* PROBLEM DESCRIPTION *
Extract the stretch of lines that starts at the line with "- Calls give" and ends at the last line of the data below. Give it exactly, without pictures.

* DATA SECTION *
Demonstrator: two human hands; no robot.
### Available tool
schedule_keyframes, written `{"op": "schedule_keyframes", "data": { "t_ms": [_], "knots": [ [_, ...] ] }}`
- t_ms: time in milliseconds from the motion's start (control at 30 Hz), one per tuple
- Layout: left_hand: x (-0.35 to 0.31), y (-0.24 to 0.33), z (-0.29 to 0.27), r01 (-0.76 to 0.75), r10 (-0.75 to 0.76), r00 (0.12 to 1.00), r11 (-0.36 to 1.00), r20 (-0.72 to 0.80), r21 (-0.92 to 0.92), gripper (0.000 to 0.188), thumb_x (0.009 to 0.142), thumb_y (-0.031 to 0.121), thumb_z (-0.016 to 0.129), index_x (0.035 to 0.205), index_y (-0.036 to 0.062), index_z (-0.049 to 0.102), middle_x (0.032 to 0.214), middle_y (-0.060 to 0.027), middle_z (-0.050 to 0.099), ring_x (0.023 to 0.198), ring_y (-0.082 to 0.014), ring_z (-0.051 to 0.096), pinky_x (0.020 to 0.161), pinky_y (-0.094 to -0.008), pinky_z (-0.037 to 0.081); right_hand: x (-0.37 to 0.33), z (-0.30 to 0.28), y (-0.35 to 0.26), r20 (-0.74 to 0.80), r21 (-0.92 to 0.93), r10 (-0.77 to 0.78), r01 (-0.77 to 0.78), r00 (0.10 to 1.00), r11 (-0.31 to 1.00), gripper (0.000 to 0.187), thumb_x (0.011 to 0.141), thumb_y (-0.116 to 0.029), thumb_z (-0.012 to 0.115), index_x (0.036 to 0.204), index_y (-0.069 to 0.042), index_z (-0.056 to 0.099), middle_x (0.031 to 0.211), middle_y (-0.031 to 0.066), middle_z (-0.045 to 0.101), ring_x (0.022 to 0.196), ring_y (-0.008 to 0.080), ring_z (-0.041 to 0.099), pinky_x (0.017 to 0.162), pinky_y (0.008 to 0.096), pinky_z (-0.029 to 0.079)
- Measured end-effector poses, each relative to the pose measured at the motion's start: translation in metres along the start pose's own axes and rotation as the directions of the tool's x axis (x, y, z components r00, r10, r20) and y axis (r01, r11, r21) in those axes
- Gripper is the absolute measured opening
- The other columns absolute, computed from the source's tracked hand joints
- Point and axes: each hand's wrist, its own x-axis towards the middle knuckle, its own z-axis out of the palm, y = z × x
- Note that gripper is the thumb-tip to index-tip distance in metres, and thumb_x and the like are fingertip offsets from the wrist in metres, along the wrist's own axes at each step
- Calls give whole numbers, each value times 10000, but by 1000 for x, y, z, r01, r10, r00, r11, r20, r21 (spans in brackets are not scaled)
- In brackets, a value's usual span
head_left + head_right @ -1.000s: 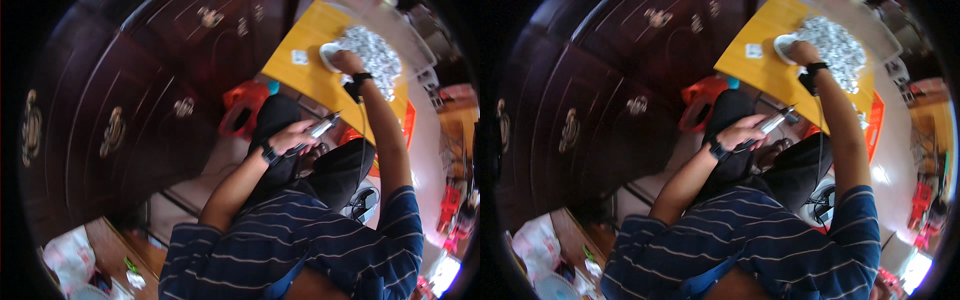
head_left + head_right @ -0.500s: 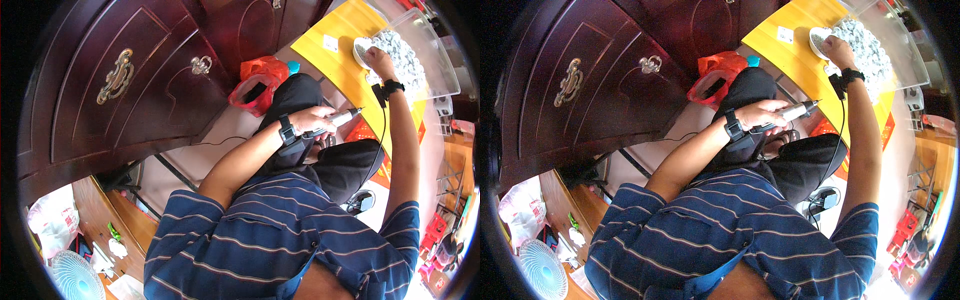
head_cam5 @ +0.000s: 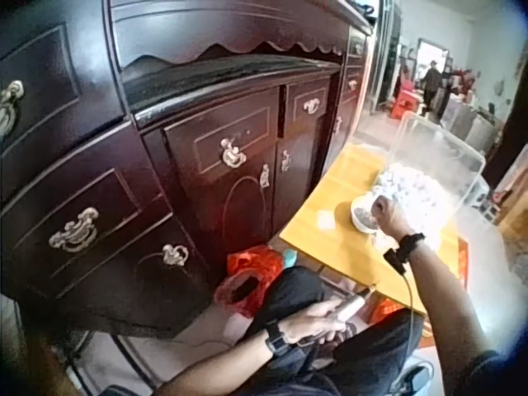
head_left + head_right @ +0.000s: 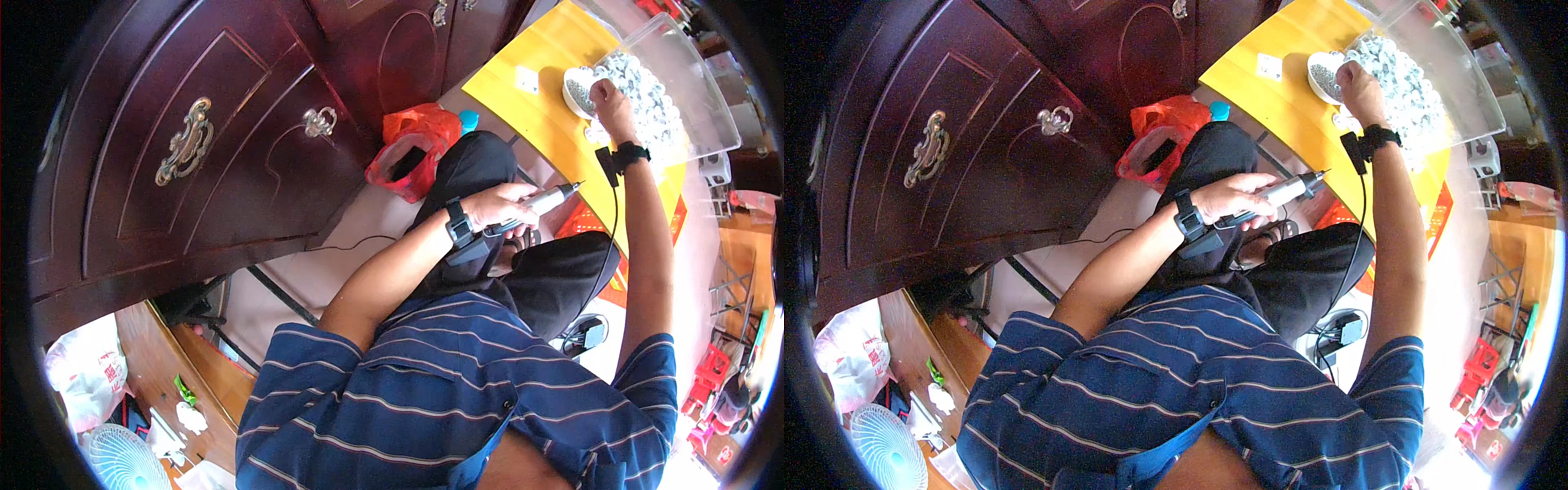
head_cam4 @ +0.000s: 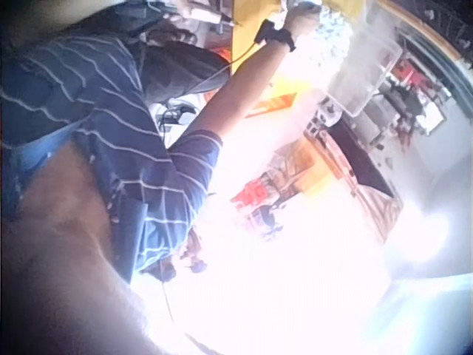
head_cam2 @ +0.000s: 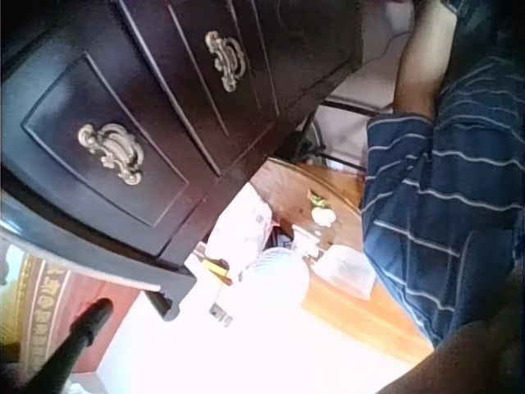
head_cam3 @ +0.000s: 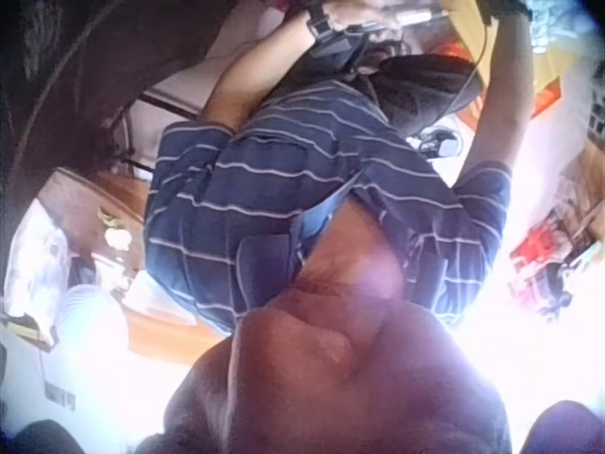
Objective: Using a handheld rotary tool to polish or grind small white plastic components.
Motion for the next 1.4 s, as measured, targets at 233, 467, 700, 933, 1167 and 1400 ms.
{"op": "schedule_keyframes", "data": {
  "t_ms": [233,467,700,933,1167,1400],
  "knots": [
    [2,-3,1,8,-8,1000,1000,23,-15,555,925,142,655,1415,11,431,926,-69,650,630,-85,592,527,-230,474,-11,-8,-16,-17,240,62,-56,998,969,173,934,-220,632,965,-53,664,884,98,734,772,212,735,699,349,559],
    [1,-1,-1,11,-11,999,1000,32,-26,610,928,140,652,1473,39,396,919,-55,645,618,-73,586,543,-211,480,-36,-17,-14,14,727,68,-57,998,684,113,986,-167,604,975,-56,619,799,-3,640,612,60,541,566,221,451],
    [-4,5,0,-26,26,999,1000,46,5,646,943,174,645,1500,20,358,963,-46,653,703,-70,595,565,-223,497,-114,-11,3,73,854,237,-183,969,486,156,993,-241,641,1008,-89,675,820,-48,625,660,40,532,629,212,439],
    [-6,12,7,-54,51,996,998,77,26,713,923,288,663,1494,9,339,1027,-55,634,745,-92,593,591,-234,491,-175,5,0,249,931,415,-334,875,146,127,982,-203,658,1038,-90,670,953,-15,663,795,97,643,764,247,549],
    [-5,16,13,-53,52,998,998,44,25,696,889,216,662,1479,7,358,1014,-67,627,742,-100,593,631,-232,488,-183,5,-16,244,965,324,-262,914,14,70,967,-112,668,1027,-85,643,915,-26,667,786,80,653,720,230,559],
    [-3,16,12,-39,38,999,996,23,77,717,873,230,667,1470,5,341,1044,-94,634,759,-119,606,629,-241,496,-181,6,-11,309,942,252,-332,917,52,78,953,-95,680,1022,-69,655,907,2,687,790,84,661,711,227,560]
  ]
}}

* SOLUTION TO THIS PROBLEM *
- Calls give whole numbers, each value times 10000, but by 1000 for x, y, z, r01, r10, r00, r11, r20, r21 (spans in brackets are not scaled)
- In brackets, a value's usual span
head_left + head_right @ -1.000s: 
head_left + head_right @ -0.500s: 
head_cam5 @ +0.000s: 
head_left + head_right @ +0.000s: 
head_cam4 @ +0.000s: 
head_cam2 @ +0.000s: 
head_cam3 @ +0.000s: 
Objective: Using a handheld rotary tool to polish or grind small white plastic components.
Motion for the next 1.4 s, as measured, targets at 233, 467, 700, 933, 1167 and 1400 ms.
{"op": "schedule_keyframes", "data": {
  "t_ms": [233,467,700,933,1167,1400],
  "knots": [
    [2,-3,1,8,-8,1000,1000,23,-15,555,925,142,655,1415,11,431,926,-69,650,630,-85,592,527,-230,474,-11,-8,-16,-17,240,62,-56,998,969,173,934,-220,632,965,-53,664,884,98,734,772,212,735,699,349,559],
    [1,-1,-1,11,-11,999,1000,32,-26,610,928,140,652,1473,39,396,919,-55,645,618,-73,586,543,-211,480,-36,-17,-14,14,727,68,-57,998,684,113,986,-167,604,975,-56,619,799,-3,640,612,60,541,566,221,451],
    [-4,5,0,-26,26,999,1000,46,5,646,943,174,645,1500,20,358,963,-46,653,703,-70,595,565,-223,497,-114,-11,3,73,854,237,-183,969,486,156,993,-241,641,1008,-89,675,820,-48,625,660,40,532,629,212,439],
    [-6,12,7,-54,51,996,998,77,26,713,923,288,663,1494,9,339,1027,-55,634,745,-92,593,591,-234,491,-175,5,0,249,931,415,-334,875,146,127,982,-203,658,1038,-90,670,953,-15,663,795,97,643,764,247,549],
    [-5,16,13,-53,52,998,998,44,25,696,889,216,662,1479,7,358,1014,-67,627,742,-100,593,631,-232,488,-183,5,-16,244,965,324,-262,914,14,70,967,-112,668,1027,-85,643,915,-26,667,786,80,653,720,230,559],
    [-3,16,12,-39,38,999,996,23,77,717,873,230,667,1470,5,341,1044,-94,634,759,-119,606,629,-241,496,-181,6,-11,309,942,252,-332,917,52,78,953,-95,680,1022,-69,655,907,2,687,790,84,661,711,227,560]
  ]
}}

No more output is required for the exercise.